Nakit İhtiyaçlar için Vadeli Alım Peşin Satım (Teverruk Uygulaması)

Türkiye Katılım Bankalar Birliği tarafından yayımlanan Katılım Finans dergisinin 5. sayısında yer alan yazım. İnşallah sektörümüze faydalı olur.

Türkiye Bankalar Birliği verilerine göre günlük olarak ortalama 27.000 kişi konvansiyonel bankalardan ihtiyaç kredisi kullanıyor. Konvansiyonel bankalar tarafından günlük ortalama olarak 366.000.000 TL ihtiyaç kredisi kullandırımı yapılıyor. Bankalar tarafından kullandırılan ihtiyaç kredilerini düşündüğümüzde; müşterilerin nakit parayı bankadan alıp harcadığı kredi türü olarak canlandırıyoruz. Katılım bankalarının nakit finansman yapamayacağı düşüncesiyle de konvansiyonel bankalara ihtiyaç kredisi için başvuran insanlara katılım bankacılığı prensiplerine uygun bir yol sunamıyoruz. Zira konvansiyonel bankalara ihtiyaç kredisi için başvuran insanların çoğunluğu İslami usuller bakımından meşru birçok alış verişini nakit olarak yapmak veya İslami açıdan meşru ancak fatura alamadığı bir alış verişini ödemek maksadıyla bu kurumlara başvuruyor.

İslam finansın, paylaşıma ve üretime dayalı bir sistem olması nedeniyle sadece ortaklık uygulamalarına odaklanması, İslami Finans şirketlerinin ağırlıklı olarak ortaklık yapması üzerinde duruluyor. Bu husustaki haklı eleştiriye ben de katılıyorum. Ancak sadece bu yönüyle görürsek İslam finansın hayatın her alanına dokunan diğer kısımlarını kaçırmış oluruz. Zira dinimiz insan hayatını merkeze alıyor; ekonomik yönüyle de tüm ihtiyaçlara cevap vermeye yönelik çözümler ortaya koyuyor. Teverruk uygulaması da yukarıda bahsi geçen nakdi ihtiyaçlara çözüm olması amacıyla ortaya çıkmıştır.

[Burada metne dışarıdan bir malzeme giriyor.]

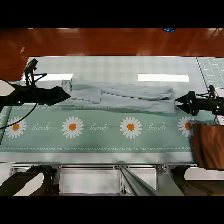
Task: Fold the shirts.
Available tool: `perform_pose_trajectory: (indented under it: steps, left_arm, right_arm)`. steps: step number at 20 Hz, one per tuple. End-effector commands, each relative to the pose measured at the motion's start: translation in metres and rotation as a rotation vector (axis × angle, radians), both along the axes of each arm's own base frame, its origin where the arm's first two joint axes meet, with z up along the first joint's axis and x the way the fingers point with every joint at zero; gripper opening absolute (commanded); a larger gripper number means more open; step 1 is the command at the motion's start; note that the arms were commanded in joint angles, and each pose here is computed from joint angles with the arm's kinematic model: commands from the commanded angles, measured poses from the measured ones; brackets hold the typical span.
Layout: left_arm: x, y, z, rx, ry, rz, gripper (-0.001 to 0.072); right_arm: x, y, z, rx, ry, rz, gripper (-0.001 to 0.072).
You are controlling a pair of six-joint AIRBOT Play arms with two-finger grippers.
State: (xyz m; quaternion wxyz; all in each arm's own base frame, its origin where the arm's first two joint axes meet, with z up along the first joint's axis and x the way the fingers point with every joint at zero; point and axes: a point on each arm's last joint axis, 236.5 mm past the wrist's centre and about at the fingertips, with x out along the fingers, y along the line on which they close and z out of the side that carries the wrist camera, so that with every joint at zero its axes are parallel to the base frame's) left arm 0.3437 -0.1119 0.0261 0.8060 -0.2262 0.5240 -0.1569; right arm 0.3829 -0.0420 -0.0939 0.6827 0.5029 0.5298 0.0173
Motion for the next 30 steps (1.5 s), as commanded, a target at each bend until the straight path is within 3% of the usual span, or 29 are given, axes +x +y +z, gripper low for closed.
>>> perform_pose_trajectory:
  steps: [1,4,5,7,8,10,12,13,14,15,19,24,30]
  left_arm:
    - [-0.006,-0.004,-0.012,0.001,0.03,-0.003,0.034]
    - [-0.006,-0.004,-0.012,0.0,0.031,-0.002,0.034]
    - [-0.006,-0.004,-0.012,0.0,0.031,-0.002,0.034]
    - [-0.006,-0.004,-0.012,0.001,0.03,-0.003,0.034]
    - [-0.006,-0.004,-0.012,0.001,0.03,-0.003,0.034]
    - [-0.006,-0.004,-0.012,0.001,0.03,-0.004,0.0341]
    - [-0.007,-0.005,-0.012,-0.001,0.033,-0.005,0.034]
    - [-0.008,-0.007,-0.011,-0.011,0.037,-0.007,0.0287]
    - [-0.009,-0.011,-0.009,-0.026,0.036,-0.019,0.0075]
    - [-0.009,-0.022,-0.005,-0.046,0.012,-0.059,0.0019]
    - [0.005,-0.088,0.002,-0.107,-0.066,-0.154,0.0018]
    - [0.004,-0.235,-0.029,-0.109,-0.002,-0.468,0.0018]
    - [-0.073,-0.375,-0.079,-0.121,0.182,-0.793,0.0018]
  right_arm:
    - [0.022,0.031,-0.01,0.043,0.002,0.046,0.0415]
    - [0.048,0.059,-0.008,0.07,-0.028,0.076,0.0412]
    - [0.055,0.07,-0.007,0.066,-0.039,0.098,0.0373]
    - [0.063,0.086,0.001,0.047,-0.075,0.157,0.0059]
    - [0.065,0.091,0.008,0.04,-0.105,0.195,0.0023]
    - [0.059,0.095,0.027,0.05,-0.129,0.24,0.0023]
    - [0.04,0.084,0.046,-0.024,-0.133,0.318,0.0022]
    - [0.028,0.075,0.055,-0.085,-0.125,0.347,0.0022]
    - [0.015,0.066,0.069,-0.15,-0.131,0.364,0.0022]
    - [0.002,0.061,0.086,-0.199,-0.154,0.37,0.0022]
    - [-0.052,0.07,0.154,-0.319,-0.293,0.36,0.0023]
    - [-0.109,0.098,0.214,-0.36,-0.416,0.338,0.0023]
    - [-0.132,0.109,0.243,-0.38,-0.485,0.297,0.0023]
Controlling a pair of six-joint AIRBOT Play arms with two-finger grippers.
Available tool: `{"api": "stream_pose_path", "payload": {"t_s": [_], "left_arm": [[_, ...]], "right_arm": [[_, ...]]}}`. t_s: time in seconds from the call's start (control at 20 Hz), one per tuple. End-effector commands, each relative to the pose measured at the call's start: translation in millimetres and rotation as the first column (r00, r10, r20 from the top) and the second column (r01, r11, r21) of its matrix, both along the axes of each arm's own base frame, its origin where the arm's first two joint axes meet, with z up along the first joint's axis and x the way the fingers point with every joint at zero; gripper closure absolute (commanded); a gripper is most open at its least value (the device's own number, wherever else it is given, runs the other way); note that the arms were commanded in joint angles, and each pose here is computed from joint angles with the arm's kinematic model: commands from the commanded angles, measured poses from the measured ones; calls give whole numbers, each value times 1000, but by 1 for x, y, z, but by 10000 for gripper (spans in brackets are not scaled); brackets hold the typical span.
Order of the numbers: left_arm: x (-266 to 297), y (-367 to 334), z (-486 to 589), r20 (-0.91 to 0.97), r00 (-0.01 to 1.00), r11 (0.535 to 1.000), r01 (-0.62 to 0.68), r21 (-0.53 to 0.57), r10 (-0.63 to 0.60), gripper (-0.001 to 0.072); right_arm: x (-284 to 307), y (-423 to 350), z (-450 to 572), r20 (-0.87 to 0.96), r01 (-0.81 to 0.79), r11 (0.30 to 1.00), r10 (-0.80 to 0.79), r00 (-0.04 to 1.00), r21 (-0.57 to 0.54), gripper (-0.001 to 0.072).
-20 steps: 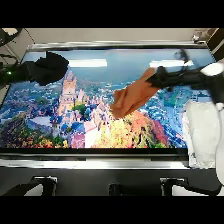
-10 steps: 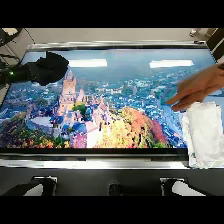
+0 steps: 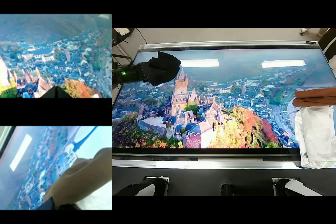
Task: Fold the shirts.
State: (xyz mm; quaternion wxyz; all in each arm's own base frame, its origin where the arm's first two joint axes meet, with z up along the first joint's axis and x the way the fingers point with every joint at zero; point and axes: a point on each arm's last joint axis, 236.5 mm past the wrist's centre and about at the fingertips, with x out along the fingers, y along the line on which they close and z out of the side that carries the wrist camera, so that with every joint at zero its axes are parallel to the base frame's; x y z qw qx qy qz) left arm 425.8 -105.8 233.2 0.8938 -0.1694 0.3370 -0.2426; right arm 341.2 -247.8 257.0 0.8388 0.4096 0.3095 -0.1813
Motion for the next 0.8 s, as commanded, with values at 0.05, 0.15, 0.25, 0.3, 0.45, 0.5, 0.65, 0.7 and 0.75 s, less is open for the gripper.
{"api": "stream_pose_path", "payload": {"t_s": [0.05, 0.15, 0.25, 0.3, 0.45, 0.5, 0.65, 0.7, 0.75], "left_arm": [[0, 0, 0, 0, 1000, 1000, -1, 0, 1, 680], [0, 0, 0, 3, 1000, 1000, 2, 3, -2, 680], [0, 0, 0, 6, 1000, 1000, 5, 7, -5, 680], [1, 1, 0, 9, 1000, 1000, 3, 7, -3, 680], [4, 2, 3, 24, 1000, 1000, -10, 4, 10, 680], [5, 3, 4, 27, 1000, 1000, -13, 3, 13, 680], [5, 2, 3, 26, 1000, 1000, -11, 4, 11, 680], [5, 2, 3, 26, 1000, 1000, -11, 4, 11, 680], [5, 3, 4, 32, 999, 1000, -8, 10, 8, 680]], "right_arm": [[-5, -5, -2, -4, 52, 997, -52, 999, 57, 671], [-3, -15, 2, 19, 101, 994, -102, 995, 51, 671], [13, -23, 19, 118, 152, 985, -162, 980, 84, 672], [23, -23, 28, 170, 149, 982, -167, 971, 112, 672], [62, 7, 21, 196, 45, 988, -74, 978, 147, 671], [73, 18, 15, 184, 13, 989, -41, 982, 148, 671], [73, 23, 10, 158, -9, 994, -8, 987, 109, 671], [63, 13, 8, 131, 25, 997, -35, 991, 78, 671], [49, 1, 4, 93, 65, 997, -69, 993, 49, 671]]}}
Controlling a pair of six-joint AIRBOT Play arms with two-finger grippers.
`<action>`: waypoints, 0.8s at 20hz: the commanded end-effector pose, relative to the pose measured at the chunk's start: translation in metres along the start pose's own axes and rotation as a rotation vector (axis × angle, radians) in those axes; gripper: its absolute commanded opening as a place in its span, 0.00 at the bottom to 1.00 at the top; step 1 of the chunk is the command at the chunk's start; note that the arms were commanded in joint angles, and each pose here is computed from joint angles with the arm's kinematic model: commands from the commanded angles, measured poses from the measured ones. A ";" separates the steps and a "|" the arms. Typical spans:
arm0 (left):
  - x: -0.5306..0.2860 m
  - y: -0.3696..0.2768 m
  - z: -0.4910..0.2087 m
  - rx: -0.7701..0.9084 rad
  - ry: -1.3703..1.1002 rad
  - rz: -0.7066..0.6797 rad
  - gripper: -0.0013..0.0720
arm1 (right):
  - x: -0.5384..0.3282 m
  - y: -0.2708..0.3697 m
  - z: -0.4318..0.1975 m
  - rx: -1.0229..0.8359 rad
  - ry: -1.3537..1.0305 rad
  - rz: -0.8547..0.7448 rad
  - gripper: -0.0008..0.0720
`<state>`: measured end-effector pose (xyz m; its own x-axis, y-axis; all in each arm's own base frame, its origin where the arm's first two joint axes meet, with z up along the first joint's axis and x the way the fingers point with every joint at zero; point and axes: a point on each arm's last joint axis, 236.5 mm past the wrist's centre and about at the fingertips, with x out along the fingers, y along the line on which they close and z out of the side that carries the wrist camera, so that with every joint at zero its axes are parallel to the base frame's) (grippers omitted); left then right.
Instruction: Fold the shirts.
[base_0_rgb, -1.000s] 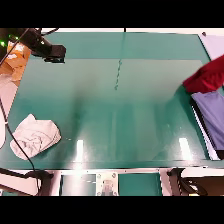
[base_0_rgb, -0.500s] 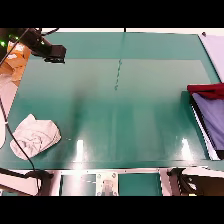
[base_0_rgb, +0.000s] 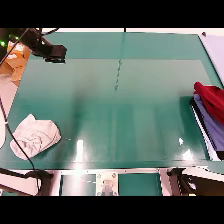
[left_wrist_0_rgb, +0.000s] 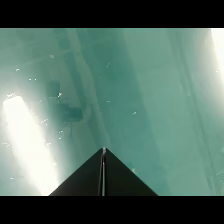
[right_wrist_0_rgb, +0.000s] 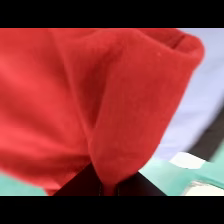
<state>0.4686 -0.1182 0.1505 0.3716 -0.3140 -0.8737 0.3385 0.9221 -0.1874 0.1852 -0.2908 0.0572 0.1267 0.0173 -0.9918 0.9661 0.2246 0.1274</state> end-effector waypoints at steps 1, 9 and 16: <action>0.000 0.000 0.000 0.000 0.000 0.000 0.04 | 0.028 -0.043 -0.005 0.025 0.009 -0.159 0.04; -0.006 0.000 0.012 0.030 -0.058 0.007 0.04 | 0.013 0.046 -0.020 -0.060 0.056 0.135 0.13; -0.045 -0.032 -0.017 -0.017 -0.036 -0.068 0.04 | -0.040 0.236 -0.143 -0.726 -0.035 0.426 0.03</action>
<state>0.4519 -0.1208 0.1896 0.4418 -0.3411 -0.8298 0.3543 0.9160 -0.1879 0.3326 -0.1787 0.1019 0.3946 0.1424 -0.9077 0.6879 0.6092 0.3946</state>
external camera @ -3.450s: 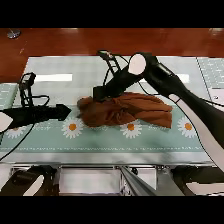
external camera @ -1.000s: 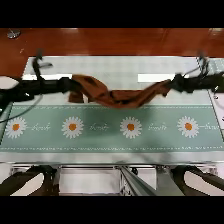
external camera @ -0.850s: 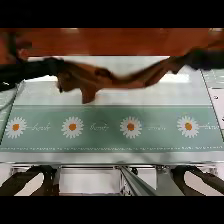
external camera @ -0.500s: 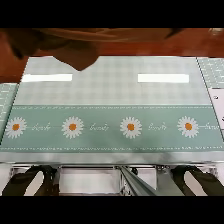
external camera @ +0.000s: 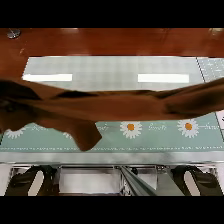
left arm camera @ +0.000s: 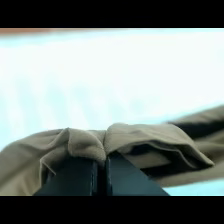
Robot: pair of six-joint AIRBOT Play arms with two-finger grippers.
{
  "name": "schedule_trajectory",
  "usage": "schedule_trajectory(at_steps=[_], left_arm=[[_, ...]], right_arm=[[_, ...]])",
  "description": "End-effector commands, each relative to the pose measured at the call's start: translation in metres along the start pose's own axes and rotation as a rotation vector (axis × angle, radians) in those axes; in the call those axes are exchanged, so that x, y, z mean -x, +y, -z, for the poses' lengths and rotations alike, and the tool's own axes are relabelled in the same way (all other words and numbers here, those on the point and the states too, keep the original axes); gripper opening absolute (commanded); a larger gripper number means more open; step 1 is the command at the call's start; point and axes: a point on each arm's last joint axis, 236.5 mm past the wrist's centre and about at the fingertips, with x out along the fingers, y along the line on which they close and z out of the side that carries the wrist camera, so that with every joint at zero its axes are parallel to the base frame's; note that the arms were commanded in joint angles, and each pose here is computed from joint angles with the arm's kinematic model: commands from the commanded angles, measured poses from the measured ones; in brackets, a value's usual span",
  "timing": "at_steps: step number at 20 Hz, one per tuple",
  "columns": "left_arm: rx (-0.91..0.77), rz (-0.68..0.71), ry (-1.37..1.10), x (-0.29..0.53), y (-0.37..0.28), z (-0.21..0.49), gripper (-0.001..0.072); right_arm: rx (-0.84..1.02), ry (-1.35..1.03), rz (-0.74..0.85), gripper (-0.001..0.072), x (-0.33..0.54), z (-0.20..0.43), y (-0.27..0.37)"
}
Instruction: Fold the shirts.
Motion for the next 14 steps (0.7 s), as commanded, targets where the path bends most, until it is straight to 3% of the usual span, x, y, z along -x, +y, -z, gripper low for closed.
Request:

Teverruk ile ilgili İslam Ansiklopedisi’nde Yunus Apaydın hocamız tarafından yazılan ÎNE bölümünde şöyle bir paragraf yer almaktadır: “İhtiyaç sahibi olan A, B’ye giderek ondan borç ister. B, borç vermek suretiyle elde edemeyeceği bir fazlalığı kazanmak amacıyla A’ya ‘Sana borç veremem. Fakat piyasa değeri 100 lira olan şu malı 120 liraya vadeli olarak satarım, sen de bunu götürüp 100 liraya satarsın’ der. A da buna razı olur. Böylece A ihtiyaç duyduğu 100 lirayı, B de istediği 20 lirayı elde etmiş olur. Ebû Yûsuf’tan nakledilen. “Îne caizdir ve bunu yapan ecir kazanır ”şeklindeki sözün bu şekilde açıklanan Îne hakkında söylenmiş olması muhtemeldir. Vadeli satın alınan bir malın peşin parayla başka bir şahsa satımı niteliğindeki bu tür bir işlem, terminolojide (genellikle Hanbeli literatüründe) “teverruk” diye adlandırılmakta olup bazı Hanbeli fakihleri hariç tutulursa İslam hukukçularının çoğunluğu tarafından caiz kabul edilmektedir.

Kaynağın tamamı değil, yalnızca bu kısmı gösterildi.